Hans’s controversial 1992 painting “Wir Lieben das Marschieren” or “We Love the Marching” is to be shown at Dresden’s Bundeswehr Military History Museum as part of the exhibition “Gender and Violence” or “Gewalt und Geschlecht” that runs from April 27th to 30th October. Visit their website for more details at http://www.mhmbw.de/
Hans received a commission from Rüsselsheim’s town council for a painting, to hang in the Town Hall in the room used for civil ceremonies. Hans discovered photos of Carnival marching bands in Rüsselsheim in his father’s slide collection and this became the subject of the painting.
He was working in a temporary open studio in Rüsselsheim’s Parkschule and was nearly finished when he was visited by an old Rüsselsheimer who asked him if he knew what had happened in the street he had shown in the painting.

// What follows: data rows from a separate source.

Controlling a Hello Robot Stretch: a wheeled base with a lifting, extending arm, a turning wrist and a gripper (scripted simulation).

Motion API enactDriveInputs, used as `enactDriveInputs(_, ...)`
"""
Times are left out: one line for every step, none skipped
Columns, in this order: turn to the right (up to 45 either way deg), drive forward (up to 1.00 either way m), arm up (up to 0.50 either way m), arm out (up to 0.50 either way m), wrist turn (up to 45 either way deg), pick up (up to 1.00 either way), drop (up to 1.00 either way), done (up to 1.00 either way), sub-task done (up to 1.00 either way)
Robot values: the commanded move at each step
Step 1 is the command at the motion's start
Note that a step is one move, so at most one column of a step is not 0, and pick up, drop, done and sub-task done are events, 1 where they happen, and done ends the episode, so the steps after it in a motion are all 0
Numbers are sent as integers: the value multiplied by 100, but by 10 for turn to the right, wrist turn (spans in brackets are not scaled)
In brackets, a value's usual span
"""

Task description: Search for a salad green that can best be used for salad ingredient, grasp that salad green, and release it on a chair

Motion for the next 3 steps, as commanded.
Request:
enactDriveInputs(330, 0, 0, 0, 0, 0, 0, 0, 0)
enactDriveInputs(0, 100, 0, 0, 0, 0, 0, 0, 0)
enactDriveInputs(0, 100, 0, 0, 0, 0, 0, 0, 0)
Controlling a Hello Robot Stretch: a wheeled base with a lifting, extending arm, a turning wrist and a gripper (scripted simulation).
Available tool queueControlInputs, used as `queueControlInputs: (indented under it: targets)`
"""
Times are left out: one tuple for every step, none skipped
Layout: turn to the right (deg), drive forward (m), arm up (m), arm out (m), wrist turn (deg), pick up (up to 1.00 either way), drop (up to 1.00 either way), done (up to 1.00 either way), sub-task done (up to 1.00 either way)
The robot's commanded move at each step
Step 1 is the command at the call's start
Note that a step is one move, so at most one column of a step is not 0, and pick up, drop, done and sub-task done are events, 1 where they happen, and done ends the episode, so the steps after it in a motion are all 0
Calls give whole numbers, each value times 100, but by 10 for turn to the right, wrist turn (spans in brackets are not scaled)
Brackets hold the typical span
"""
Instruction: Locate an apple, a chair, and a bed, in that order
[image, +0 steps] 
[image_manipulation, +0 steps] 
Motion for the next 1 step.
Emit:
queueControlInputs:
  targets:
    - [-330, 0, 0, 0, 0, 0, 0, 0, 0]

He did not, so she told him him about the events that had occurred in 1944 when the lynching of a group of American airmen POWs had taken place in that very street. Following further investigation, which confirmed the events and gave a fuller and complex picture, Hans then completed the painting by incorporating the shadows of the airmen in the picture. He also painted the Jewish Star of David onto the shadow figures to commemorate the brutalities of the war.
The controversy the painting created escalated when the picture was later removed from the council chambers for which it was commissioned. These events are fully documented by forum urbanum in Dialogue (2000) and also in the book “Wolfsangel a German City on Trial” by August Nigro.